* [What the exercise asks]
Using the line that contains "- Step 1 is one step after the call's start" as the first line and the last line of the data as the final one, give every line in that range again exactly.
[Dataset section Boundary: Start]
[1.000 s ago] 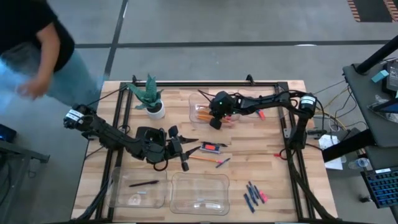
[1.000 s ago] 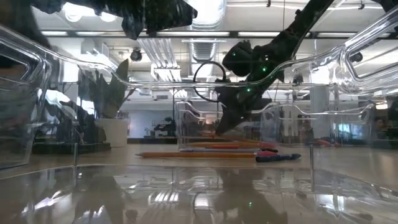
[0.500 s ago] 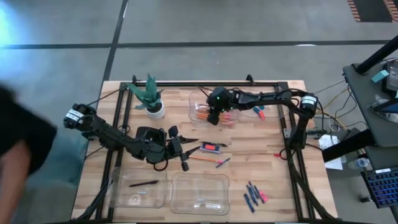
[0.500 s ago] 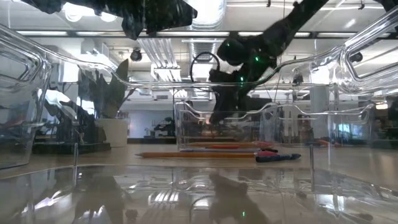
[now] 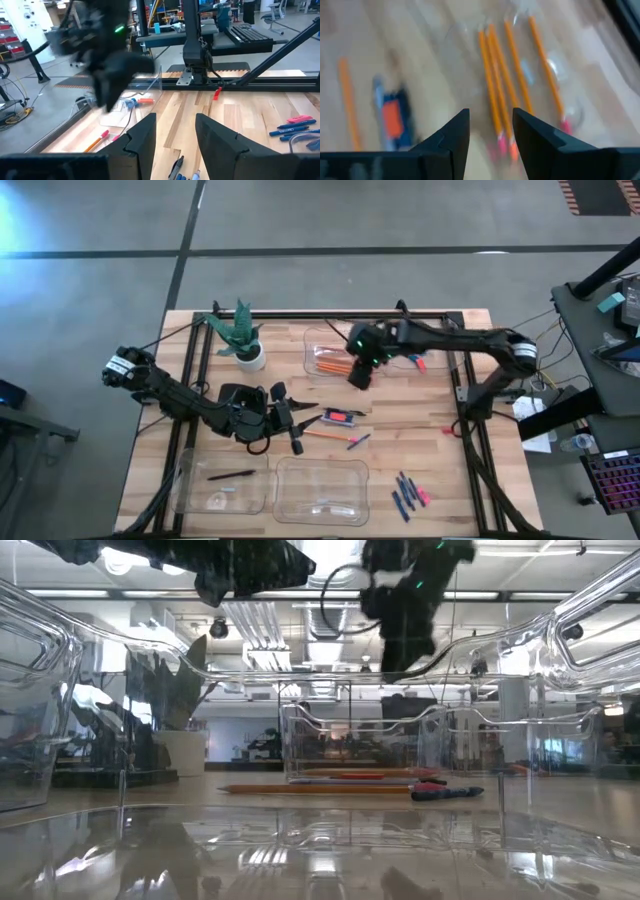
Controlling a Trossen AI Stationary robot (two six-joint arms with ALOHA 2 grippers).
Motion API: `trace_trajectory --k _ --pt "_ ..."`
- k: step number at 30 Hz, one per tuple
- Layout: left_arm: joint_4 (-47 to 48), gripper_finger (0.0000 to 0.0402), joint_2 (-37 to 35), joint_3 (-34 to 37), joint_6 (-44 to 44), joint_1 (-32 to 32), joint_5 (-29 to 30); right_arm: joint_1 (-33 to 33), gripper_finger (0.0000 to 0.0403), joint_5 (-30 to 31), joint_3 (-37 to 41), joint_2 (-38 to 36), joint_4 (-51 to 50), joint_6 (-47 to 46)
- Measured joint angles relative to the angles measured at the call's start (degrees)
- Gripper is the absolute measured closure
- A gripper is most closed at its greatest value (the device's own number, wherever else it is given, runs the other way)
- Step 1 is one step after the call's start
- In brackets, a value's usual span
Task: Sort crayons/erasers/pens/pencils in bins
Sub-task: Put the pink eraser into the top right transparent bin
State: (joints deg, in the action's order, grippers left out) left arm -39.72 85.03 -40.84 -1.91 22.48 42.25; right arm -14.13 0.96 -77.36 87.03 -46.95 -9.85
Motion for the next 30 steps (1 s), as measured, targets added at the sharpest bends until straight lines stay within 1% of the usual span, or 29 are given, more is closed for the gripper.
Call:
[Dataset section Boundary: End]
* [Your response]
- Step 1 is one step after the call's start
- In brackets, a value's usual span
Task: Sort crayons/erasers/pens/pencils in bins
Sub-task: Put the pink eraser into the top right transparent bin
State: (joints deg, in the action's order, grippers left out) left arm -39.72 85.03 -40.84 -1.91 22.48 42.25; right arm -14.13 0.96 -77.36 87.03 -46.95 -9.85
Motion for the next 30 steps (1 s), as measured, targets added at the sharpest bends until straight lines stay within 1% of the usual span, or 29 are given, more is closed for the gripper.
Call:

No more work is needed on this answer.